Llegaron los años de la Primera Guerra Mundial y Smedley coqueteó con el socialismo. «Duraba ya la guerra más de tres años, y todavía había el peligro de que entrase América en ella. El presidente Wilson fue reelegido al grito de que mantendría la neutralidad del país. En aquel tiempo yo era socialista y, como muchos, deserté del partido, votando a Wilson, tan sólo por su campaña antiguerrera. Era yo demasiado ignorante, tenía pocas ideas claras sobre las instituciones y formas sociales para comprender que Wilson o cualquier otro individuo no era más que un instrumento de fuerzas y organizaciones más potentes que él mismo», reflexionó después.
Una mujer independiente
Mujer hecha a sí misma, su fuerte personalidad y determinación la llevó a distanciarse en más de una ocasión de sus propios compañeros en defensa de su condición de género por encima de todo, pero pocas veces se doblegó ante aquellos contratiempos. Fue en la universidad donde trabó amistad con algunos de los principales líderes revolucionarios indios en el extranjero, e hizo de aquella también su causa. En 1918, fue detenida y pasó dos meses en la cárcel por vulnerar la Ley de Espionaje en Estados Unidos, cargos que, más tarde, fueron retirados. Antes de mudarse a Berlín en 1919, trabajó en varios periódicos como reportera.

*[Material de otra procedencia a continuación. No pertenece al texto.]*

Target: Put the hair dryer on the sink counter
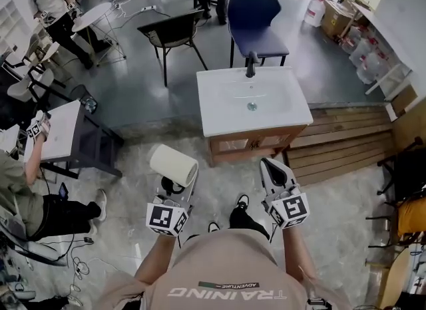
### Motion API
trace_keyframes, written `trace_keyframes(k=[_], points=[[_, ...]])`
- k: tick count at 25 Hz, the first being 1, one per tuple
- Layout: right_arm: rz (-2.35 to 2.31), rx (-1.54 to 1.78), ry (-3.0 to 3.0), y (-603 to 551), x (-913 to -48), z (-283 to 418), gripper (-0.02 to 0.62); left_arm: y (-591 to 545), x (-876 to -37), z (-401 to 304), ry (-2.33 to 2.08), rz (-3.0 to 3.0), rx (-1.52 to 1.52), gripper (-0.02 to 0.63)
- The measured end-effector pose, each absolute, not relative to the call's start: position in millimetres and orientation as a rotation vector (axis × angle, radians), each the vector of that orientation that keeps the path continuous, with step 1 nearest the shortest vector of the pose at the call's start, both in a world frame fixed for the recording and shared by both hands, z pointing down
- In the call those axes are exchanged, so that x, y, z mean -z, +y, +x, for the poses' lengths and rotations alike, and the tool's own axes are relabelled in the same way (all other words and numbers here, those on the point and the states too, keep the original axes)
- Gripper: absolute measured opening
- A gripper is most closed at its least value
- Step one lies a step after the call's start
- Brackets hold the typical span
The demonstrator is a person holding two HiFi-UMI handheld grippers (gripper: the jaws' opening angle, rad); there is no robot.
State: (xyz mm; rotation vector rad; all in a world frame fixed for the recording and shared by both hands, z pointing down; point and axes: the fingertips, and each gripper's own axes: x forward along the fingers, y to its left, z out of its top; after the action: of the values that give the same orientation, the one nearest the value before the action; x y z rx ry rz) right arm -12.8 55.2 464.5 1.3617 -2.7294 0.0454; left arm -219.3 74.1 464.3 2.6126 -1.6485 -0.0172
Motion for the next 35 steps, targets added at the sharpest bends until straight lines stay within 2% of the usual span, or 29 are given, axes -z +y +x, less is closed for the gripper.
trace_keyframes(k=[13,27,35], points=[[1.244,-0.03,-2.814,-59.2,-458.9,20.0,0.006,-20.5,-458.8,-187.2,-1.765,2.532,0.002,0.218],[1.126,-0.053,-2.855,-133.7,-469.1,60.6,0.006,-86.4,-470.4,-156.1,-1.878,2.424,-0.015,0.218],[1.102,-0.076,-2.875,-161.3,-472.7,46.6,0.006,-110.9,-468.5,-165.2,-1.893,2.411,-0.022,0.218]])
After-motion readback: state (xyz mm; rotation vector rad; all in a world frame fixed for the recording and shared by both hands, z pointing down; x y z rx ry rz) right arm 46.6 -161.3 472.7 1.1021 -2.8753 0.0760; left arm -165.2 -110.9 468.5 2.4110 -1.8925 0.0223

Reacia al matrimonio –«odiaba el matrimonio porque anuló la vida de mi madre y de tantas otras mujeres que conocí»–, se casó en varias ocasiones, aunque siempre con la terrible sensación de traicionar a una parte de sí misma. «La respetabilidad de la mujer casada parecía descansar en su aceptación de la esclavitud y la inferioridad –argumentaba–. Los hombres no quieren a las mujeres inteligentes, puesto que estas tienen exigencias y opiniones propias, cosas ambas nada cómodas. Observé que, antes del matrimonio, los hombres mantenían relaciones íntimas con mujeres, sin que a nadie la pareciese mal. (…) Nadie habla de ‘hombres caídos’ u ‘hombres que van por mal camino’ u ‘hombres que arruinan toda la vida’. ¿Por qué, pues, se juzgaba de otro modo a la mujer? Evidentemente, la razón de aquello estaba en que la mujer tenía que depender del hombre para vivir. La mujer que ganase por sí misma lo necesario para su subsistencia sería tan libre e independiente como un hombre. Por eso la gente no condenaba a los hombres».

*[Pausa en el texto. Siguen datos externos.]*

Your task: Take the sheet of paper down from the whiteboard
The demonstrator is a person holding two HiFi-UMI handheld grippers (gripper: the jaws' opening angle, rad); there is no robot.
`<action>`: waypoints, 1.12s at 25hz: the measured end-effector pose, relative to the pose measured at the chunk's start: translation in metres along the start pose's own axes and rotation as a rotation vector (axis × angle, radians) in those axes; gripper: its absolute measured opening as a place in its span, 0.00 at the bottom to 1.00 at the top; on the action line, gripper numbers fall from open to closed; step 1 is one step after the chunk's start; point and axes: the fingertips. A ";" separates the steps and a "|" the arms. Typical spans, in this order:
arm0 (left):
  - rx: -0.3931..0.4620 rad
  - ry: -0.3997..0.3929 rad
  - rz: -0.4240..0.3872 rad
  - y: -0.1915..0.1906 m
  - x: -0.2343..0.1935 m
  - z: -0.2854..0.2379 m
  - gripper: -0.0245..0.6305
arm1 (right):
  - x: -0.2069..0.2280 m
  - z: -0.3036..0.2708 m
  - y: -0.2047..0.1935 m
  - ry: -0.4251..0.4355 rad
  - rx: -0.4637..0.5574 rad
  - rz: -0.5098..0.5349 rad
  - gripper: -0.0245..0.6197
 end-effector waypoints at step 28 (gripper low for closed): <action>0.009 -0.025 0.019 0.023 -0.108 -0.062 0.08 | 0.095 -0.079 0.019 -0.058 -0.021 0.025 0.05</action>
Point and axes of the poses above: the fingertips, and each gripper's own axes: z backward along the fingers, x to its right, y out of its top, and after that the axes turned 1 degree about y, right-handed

Aquella idea, que había aprendido de su propia experiencia, no le impidió contraer matrimonio con el comunista indio Virendranath Chattopadhyaya, con quien se estableció en Berlín en 1919. El enlace duró apenas diez años. Para entonces, Smedley se había graduado en estudios asiáticos mientras enseñaba inglés en la universidad y ya había escrito su única novela, Hija de la tierra. Tras su divorcio, se fue a vivir a Shanghái, donde ejercería como corresponsal durante algo más de una década. En 1941 regresó a Estados Unidos, sin embargo, con el inicio del macartismo su reputación se vio dañada y, ante la presión del FBI, que la tenía en el punto de mira, se trasladó a Inglaterra. Murió pocos meses después a causa de una complicación quirúrgica.

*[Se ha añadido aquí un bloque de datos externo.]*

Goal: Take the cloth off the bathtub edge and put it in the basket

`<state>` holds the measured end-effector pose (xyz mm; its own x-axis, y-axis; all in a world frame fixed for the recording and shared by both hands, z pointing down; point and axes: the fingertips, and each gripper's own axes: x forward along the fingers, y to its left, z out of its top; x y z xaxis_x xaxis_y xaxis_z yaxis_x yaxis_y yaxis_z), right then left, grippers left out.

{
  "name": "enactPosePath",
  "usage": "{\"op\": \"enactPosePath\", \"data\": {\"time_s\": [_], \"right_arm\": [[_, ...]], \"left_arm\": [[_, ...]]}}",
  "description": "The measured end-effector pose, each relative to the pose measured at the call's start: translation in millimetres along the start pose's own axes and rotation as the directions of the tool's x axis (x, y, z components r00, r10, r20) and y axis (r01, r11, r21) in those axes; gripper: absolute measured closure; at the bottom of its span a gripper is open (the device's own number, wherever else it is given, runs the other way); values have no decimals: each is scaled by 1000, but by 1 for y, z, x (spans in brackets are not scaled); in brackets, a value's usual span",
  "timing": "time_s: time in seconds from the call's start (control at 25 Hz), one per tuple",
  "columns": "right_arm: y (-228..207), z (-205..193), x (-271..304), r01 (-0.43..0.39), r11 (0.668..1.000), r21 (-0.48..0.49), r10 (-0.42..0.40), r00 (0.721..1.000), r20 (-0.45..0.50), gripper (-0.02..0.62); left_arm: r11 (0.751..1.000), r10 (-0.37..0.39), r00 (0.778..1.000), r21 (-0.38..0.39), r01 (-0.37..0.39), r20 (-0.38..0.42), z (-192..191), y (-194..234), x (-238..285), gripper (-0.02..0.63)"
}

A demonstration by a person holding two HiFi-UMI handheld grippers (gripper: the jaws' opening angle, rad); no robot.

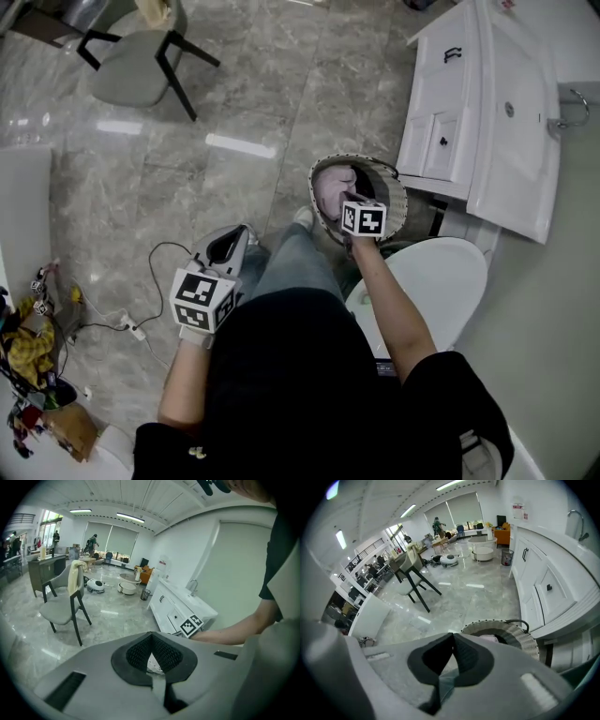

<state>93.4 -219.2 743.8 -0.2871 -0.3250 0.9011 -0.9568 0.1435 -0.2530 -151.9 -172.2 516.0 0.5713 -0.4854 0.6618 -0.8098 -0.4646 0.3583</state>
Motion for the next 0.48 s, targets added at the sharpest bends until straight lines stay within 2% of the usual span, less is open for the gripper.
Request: {"op": "enactPosePath", "data": {"time_s": [0.2,0.48], "right_arm": [[48,29,-58,-69,993,-98,78,992,98,598],[119,63,-146,-153,961,-229,204,954,218,600]], "left_arm": [[999,-13,997,-31,15,74,17,3,-18,594],[998,-53,988,22,50,142,47,-2,-43,594]]}}
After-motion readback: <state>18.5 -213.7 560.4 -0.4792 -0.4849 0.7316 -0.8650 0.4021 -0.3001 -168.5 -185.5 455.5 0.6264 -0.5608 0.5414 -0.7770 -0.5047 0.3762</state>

«Morir hubiera sido hermoso –había escrito en su novela–. Pero no soy de aquellos que mueren por amor a la belleza. Me cuento entre los que mueren de otras cosas: los agotados por la pobreza, las víctimas de la opulencia y el poder, o los paladines de una noble causa. Algunos mueren desesperados de dolor o desilusionados del amor; pero, para la mayoría, ‘el terremoto no hace más que alumbrar nuevas fuentes’. Porque nosotros somos de la tierra, y nuestra lucha es la lucha de la tierra».